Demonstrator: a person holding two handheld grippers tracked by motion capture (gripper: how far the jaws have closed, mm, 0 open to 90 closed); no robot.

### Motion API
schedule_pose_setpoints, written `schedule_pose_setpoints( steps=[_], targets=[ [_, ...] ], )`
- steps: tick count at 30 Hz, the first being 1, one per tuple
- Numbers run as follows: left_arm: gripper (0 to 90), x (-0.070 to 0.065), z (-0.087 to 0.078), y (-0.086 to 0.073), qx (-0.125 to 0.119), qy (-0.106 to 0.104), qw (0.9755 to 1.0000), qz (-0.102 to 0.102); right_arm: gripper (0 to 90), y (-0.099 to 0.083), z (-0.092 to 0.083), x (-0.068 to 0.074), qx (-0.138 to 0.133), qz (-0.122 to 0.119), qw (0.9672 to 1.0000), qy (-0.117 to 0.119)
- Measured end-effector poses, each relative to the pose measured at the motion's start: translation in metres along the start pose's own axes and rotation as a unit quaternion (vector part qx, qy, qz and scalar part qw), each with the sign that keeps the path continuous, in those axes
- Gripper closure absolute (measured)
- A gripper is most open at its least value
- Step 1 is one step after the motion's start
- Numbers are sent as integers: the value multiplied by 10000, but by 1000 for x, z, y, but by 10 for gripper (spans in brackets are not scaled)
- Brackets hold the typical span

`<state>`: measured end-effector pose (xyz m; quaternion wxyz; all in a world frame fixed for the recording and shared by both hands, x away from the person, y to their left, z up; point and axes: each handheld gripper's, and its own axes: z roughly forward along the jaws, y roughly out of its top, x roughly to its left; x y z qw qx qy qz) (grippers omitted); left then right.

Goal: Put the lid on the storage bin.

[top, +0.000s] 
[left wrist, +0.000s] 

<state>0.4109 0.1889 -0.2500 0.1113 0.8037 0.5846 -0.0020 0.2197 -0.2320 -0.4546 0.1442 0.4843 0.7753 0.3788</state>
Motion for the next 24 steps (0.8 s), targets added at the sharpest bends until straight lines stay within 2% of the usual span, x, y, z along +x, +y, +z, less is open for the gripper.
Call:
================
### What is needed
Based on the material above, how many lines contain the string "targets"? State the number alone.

### Solution to this exercise
2